2) Tidak objektif. Ada pautan, penunjuk arah yang harus dipakai oleh penyelidik dogmatika, yaitu pengakuan gereja, agar tidak sia-sia saja dan agar dogmatika dapat memperkaya pengakuan-pengakuan gereja dan tidak malah mempermiskinkannya. Meskipun, kalau perlu, pengakuan dapat dikritik jua.
3) Orang yang mengerjakan juga harus dipandang penting. Dengan singkat harus dinyatakan, bahwa orang yang menyelidiki dogmatika harus percaya akan Kitab Suci sebagai firman Tuhan. Metode yang dianjurkan banyak orang dan yang kelihatannya secara ilmiah, yaitu dengan dasar keobjektifan sebenarnya tidak mungkin dipakai sebab:
a) Keobjektifan di dalam agama tidak mungkin. Kita tak dapat berdiri di luar segala agama, kemudian menyelidiki agama itu.

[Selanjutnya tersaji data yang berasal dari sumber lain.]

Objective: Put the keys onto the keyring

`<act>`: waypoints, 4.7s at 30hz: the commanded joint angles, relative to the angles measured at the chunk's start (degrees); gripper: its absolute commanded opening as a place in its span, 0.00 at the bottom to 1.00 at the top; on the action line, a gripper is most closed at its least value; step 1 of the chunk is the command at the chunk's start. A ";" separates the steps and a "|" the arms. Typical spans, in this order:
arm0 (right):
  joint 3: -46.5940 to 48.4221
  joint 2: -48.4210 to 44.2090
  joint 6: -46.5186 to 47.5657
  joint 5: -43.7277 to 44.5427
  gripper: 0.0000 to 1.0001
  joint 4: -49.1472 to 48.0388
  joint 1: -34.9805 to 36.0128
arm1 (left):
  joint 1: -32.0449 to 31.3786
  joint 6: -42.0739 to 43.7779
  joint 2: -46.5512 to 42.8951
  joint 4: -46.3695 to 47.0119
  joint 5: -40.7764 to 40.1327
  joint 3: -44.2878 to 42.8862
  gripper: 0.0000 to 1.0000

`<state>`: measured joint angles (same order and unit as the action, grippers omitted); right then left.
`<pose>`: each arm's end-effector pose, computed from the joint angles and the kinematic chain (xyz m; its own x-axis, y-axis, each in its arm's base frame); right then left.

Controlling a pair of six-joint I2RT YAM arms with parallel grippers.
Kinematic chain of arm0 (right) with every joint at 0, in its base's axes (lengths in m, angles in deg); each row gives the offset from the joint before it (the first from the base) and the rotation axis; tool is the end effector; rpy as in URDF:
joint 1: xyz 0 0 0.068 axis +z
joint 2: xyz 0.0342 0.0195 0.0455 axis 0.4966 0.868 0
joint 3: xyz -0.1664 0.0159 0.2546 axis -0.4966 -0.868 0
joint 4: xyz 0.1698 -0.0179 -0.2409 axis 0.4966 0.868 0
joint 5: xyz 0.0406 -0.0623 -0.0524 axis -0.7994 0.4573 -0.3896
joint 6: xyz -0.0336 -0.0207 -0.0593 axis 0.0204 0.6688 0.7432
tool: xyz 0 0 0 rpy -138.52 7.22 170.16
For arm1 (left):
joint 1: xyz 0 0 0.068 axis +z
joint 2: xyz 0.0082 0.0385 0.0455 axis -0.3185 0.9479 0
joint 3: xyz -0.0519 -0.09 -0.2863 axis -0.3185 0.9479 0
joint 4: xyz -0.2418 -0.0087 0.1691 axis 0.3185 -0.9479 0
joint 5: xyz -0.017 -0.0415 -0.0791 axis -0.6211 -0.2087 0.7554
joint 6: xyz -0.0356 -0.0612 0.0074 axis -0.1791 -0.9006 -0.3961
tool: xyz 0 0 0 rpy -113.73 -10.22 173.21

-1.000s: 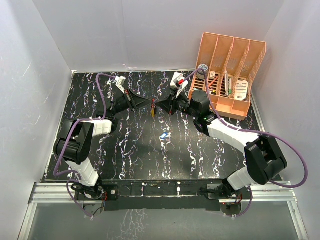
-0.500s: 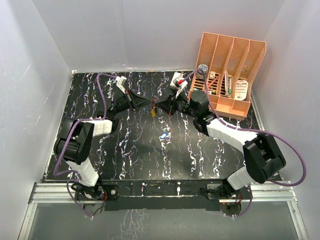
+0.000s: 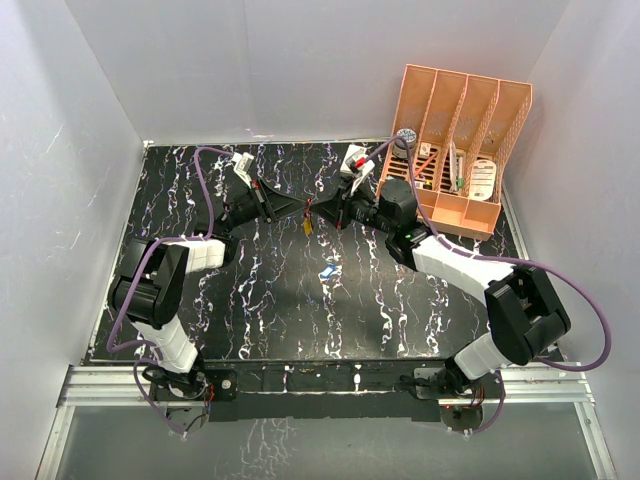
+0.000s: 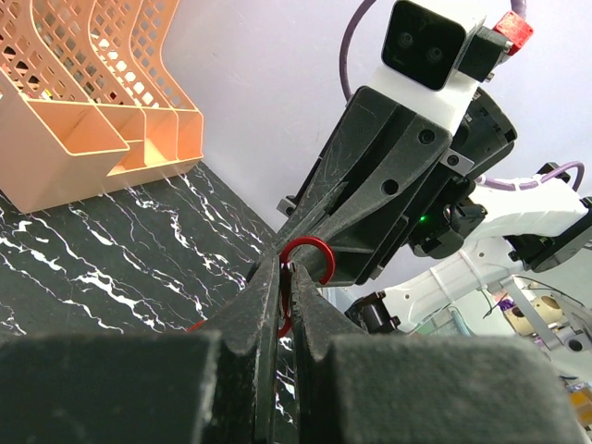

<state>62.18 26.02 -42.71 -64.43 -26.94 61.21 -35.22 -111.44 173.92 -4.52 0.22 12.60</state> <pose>0.3171 0.2262 0.2982 -0.3216 0.1212 -0.9391 -0.8021 0.4922 0.3382 0.3440 -0.1518 0.2666 -0.5858 -0.4036 -0.7028 0.7639 0.0145 -0.6451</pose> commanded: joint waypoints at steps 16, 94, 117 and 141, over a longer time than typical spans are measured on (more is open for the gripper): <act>3.91 1.26 0.00 2.83 0.05 -0.89 -0.15 | -0.37 0.69 -2.76 17.73 0.74 -1.28 0.00; -3.05 9.50 -11.77 23.28 0.30 28.55 10.92 | 1.82 3.15 -8.40 17.77 -3.11 8.90 0.00; -1.84 12.56 -12.04 23.33 0.24 27.21 10.84 | 2.19 3.24 -8.45 17.77 -3.03 9.36 0.00; -5.89 1.62 -9.74 30.48 0.00 21.73 10.87 | 2.23 3.24 -8.47 17.80 -3.02 9.39 0.00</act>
<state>56.69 33.78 -54.32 -37.76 0.49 71.90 -33.29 -108.75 168.54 -4.43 -2.88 21.62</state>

b) Orang yang tidak percaya tidak dapat membicarakan kepercayaan
c) Cara objektif merendahkan penyataan Tuhan sebab menjadikan pernyataan ini relatif. Dengan demikian kesimpulan dapat ditarik, bahwa orang yang mempelajari dogmatika itu harus orang yang percaya akan Kitab Suci sebagai Firman Tuhan.